Spot each line in the data below containing "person" and copy it.

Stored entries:

□ □ □ □ □ □ □

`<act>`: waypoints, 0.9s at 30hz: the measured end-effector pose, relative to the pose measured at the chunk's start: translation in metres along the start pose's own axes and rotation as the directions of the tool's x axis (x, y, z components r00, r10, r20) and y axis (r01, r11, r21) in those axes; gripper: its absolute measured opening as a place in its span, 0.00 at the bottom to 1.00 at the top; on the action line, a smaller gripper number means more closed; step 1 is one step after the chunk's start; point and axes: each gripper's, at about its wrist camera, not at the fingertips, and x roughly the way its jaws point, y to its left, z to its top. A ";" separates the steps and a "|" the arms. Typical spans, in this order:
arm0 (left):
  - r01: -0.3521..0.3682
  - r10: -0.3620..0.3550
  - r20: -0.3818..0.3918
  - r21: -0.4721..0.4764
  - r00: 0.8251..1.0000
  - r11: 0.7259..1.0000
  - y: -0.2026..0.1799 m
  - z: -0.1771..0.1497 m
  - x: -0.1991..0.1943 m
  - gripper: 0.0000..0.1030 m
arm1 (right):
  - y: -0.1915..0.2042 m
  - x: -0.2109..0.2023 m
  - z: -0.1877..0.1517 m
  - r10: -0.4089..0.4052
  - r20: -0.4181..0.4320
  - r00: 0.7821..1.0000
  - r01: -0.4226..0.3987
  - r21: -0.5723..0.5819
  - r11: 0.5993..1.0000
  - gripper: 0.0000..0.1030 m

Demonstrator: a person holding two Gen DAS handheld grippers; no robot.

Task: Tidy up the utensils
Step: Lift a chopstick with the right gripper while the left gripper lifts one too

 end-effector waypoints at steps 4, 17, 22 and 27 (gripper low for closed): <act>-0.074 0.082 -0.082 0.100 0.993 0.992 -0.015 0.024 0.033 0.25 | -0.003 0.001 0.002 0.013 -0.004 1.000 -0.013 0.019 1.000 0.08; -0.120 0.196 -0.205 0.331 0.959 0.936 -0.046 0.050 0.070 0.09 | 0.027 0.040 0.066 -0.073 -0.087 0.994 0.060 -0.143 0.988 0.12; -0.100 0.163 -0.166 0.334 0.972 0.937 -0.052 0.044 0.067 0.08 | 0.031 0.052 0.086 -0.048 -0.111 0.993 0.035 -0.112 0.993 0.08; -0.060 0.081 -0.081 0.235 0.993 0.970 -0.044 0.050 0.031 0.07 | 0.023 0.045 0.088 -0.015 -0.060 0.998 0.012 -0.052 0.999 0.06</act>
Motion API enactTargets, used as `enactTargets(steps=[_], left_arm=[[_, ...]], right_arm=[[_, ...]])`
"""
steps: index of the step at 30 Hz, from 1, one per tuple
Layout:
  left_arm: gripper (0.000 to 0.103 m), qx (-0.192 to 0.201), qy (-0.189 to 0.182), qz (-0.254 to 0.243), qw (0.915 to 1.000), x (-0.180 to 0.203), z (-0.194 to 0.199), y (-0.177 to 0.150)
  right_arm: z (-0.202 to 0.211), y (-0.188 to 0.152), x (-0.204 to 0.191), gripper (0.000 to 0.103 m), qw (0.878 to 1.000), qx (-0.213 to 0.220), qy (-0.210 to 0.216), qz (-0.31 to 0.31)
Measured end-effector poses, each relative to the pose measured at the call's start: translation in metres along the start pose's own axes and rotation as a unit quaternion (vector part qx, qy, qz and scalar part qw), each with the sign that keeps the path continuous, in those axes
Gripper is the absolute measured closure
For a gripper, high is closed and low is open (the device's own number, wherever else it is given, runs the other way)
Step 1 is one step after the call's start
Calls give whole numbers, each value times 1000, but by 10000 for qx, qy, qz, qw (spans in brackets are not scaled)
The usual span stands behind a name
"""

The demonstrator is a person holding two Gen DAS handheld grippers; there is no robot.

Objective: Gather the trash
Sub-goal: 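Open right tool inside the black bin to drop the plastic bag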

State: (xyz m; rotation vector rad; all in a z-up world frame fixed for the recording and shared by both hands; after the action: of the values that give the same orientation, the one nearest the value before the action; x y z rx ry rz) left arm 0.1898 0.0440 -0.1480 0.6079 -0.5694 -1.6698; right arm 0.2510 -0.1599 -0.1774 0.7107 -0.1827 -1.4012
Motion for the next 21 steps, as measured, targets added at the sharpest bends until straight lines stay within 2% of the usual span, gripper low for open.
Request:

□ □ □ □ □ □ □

**FINAL ANSWER**
Demonstrator: a person holding two Gen DAS handheld grippers; no robot.
The demonstrator is a person holding two Gen DAS handheld grippers; there is no robot.

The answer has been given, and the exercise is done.